Task goal: Every line containing the word "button" must be pulled from the records.
*** Extracted data Section Begins ***
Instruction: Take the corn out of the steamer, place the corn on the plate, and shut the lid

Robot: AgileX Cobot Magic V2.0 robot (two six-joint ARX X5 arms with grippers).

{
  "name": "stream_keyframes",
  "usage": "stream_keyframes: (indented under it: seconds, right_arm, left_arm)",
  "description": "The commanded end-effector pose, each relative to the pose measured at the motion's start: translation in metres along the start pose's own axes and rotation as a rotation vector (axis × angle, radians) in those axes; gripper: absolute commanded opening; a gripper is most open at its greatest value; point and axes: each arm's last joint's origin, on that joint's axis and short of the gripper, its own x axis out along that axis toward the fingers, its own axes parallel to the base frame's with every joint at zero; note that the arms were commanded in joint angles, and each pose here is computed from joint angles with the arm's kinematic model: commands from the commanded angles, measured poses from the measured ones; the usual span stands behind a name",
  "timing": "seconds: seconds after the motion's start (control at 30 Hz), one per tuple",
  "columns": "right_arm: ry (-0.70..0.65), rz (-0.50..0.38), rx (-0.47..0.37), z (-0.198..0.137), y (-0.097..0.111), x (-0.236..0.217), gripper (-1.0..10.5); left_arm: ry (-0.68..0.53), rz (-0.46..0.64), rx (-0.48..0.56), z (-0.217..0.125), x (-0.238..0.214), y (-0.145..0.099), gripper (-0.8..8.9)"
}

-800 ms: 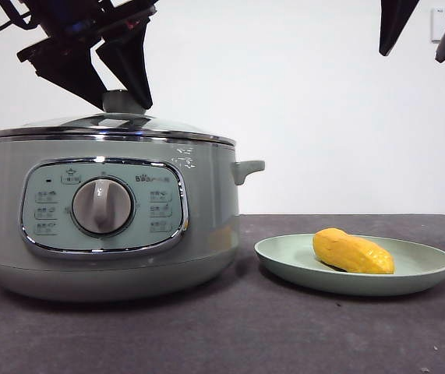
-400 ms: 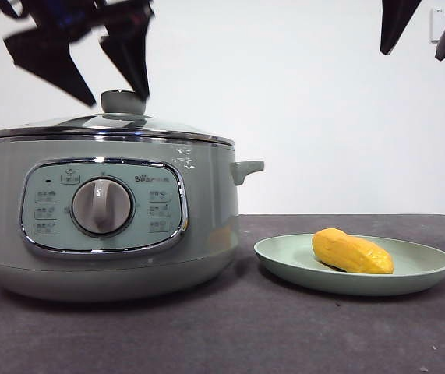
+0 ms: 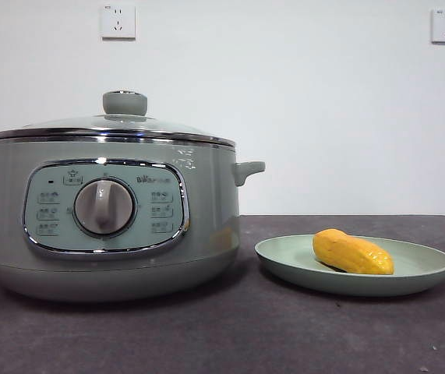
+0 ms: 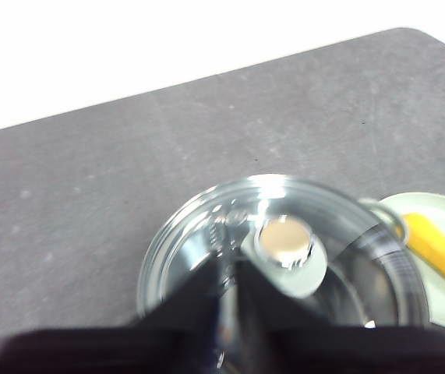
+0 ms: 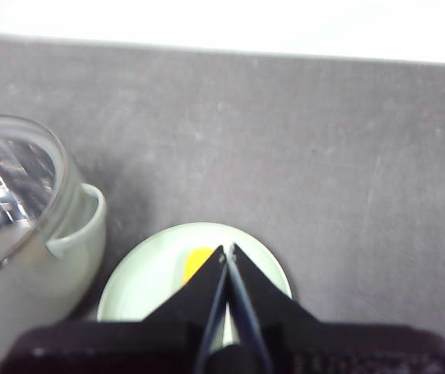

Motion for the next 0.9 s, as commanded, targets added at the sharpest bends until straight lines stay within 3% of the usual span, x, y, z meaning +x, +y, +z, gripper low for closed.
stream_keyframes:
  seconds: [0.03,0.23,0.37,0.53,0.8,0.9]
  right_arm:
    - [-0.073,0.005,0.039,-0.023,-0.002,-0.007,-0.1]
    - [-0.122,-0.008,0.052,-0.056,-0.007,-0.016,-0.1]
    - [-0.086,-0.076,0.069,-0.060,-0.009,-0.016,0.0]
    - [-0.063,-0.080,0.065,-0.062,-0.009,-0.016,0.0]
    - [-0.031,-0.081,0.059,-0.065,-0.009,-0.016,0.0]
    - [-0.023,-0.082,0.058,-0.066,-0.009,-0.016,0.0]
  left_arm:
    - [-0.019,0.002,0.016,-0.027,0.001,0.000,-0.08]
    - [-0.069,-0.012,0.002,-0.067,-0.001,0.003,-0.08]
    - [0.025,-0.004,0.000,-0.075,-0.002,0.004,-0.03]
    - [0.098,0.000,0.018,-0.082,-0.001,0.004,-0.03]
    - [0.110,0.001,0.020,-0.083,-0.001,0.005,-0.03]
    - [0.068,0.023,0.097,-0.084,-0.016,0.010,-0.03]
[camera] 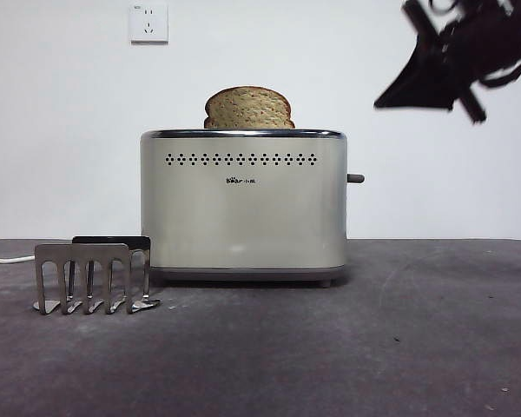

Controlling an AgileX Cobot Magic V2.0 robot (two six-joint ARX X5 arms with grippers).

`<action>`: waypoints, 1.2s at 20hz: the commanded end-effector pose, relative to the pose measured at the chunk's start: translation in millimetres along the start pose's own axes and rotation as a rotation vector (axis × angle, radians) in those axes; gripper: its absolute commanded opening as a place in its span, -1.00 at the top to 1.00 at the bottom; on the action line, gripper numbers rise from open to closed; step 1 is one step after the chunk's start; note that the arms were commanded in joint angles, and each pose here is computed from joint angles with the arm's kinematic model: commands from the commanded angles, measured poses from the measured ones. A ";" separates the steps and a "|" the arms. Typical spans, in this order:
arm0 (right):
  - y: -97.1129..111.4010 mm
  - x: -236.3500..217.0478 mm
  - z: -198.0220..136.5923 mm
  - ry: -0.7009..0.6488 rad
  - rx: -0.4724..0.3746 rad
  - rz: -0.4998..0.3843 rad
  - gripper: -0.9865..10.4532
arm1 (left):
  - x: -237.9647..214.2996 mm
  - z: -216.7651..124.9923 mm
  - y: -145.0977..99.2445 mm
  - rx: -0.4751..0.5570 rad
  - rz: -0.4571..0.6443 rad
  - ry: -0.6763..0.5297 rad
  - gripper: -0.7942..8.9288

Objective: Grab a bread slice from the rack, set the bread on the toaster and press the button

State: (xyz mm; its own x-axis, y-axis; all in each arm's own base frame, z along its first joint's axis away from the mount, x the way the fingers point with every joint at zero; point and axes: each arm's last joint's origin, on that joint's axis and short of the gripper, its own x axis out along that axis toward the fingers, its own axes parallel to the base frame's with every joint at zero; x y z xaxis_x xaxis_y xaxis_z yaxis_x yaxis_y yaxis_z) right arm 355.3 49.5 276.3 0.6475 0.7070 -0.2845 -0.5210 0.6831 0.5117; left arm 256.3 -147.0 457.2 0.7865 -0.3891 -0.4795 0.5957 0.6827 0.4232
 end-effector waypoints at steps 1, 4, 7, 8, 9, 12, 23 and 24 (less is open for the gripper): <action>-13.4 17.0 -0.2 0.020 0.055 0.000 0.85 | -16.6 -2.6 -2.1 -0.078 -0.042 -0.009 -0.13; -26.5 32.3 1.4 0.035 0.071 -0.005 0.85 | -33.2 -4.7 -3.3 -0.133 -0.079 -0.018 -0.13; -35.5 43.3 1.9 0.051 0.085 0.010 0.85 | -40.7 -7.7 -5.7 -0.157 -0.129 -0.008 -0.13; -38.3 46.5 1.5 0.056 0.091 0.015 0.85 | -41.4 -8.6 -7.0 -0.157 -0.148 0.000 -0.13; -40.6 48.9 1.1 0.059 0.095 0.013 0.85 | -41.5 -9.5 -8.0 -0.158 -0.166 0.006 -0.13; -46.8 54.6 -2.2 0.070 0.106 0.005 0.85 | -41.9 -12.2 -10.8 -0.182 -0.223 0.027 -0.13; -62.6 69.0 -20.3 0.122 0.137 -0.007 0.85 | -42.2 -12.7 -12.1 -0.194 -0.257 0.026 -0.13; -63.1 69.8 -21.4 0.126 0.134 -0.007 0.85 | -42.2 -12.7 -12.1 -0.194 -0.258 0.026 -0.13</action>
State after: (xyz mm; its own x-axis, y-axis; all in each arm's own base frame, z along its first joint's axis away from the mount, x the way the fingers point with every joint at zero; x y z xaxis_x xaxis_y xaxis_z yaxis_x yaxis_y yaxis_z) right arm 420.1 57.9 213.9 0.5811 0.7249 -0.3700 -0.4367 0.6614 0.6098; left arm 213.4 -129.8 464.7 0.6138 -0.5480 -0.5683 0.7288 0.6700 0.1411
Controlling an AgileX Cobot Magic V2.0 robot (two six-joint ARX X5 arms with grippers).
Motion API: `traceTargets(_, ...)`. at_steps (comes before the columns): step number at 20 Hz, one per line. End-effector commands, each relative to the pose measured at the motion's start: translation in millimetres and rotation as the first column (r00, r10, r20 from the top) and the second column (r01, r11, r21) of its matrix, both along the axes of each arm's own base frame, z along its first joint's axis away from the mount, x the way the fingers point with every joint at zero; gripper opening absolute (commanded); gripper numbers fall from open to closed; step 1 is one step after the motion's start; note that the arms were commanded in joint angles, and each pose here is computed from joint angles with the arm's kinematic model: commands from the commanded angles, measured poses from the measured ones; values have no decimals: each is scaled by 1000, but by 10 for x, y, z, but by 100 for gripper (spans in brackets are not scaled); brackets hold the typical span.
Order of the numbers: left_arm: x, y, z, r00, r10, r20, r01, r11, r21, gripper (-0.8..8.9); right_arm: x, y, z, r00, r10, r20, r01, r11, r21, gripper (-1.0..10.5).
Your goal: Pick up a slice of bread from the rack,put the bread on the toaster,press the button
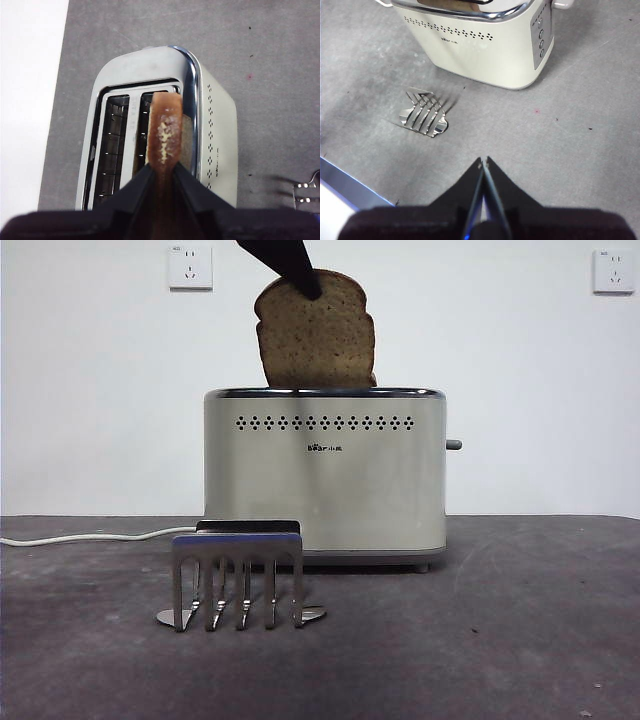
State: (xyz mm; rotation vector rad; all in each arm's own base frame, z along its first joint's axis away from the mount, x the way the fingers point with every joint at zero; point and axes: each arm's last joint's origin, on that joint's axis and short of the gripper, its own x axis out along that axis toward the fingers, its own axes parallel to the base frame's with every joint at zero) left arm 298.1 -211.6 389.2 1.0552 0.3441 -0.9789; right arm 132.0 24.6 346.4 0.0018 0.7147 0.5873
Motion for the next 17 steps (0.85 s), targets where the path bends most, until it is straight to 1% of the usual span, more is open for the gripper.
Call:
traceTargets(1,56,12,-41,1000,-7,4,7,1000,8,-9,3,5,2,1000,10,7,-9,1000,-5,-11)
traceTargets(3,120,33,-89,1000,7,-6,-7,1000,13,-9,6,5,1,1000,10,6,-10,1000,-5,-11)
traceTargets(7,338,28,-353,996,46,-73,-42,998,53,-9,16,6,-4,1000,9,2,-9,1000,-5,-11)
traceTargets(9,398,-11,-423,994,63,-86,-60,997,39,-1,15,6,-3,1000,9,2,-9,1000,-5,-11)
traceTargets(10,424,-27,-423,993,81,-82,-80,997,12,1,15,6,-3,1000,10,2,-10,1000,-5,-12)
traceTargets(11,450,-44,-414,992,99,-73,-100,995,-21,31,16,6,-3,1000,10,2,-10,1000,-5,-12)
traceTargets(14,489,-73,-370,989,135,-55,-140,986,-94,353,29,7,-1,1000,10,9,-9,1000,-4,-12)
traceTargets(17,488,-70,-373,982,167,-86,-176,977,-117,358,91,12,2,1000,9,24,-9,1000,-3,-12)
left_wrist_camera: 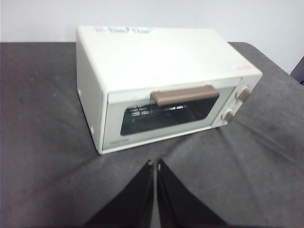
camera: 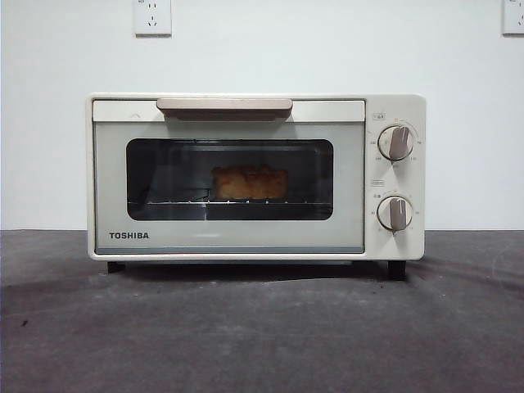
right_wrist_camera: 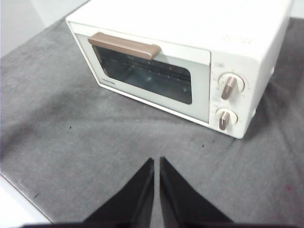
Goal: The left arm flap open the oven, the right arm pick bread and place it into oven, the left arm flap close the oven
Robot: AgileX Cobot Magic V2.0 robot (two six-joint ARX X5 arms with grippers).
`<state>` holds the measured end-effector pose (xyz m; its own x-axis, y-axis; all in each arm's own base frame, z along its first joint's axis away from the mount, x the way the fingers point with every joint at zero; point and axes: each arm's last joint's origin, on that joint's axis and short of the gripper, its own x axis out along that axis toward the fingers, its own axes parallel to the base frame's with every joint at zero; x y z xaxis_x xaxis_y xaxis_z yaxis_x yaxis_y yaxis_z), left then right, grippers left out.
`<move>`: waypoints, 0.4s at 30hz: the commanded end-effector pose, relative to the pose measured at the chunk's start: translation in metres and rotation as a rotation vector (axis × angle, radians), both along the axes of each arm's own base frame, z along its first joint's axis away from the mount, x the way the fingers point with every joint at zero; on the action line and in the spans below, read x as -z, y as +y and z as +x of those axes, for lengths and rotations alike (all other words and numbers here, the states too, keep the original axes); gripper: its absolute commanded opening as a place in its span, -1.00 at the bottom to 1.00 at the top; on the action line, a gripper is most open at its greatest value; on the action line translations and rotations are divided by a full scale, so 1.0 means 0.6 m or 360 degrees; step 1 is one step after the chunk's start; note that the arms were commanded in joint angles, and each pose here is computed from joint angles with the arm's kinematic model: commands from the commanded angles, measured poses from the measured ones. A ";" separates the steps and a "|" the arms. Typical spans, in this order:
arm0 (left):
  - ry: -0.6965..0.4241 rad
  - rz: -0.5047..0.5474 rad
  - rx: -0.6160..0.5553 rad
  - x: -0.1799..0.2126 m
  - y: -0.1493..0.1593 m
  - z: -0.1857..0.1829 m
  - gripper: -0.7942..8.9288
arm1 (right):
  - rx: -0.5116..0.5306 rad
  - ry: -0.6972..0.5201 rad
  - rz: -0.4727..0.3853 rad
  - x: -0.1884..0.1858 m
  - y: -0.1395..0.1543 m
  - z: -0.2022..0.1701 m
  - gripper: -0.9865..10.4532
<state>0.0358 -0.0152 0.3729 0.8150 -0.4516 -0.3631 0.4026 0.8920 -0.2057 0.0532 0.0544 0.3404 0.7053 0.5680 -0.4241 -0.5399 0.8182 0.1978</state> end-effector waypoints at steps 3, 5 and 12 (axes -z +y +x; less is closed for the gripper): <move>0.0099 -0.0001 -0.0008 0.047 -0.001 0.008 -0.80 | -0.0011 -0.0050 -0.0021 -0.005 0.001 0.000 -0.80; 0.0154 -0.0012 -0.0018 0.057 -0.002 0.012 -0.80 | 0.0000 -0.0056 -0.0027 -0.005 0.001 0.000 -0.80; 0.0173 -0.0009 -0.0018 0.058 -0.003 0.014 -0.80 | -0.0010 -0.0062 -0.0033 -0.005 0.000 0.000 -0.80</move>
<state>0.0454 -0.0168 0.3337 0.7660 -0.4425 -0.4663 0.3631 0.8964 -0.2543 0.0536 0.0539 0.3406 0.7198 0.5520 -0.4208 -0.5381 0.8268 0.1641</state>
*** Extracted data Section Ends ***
Response area:
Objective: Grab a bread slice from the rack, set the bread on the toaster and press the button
Your goal: Pick up a slice of bread from the rack,put the bread on the toaster,press the button

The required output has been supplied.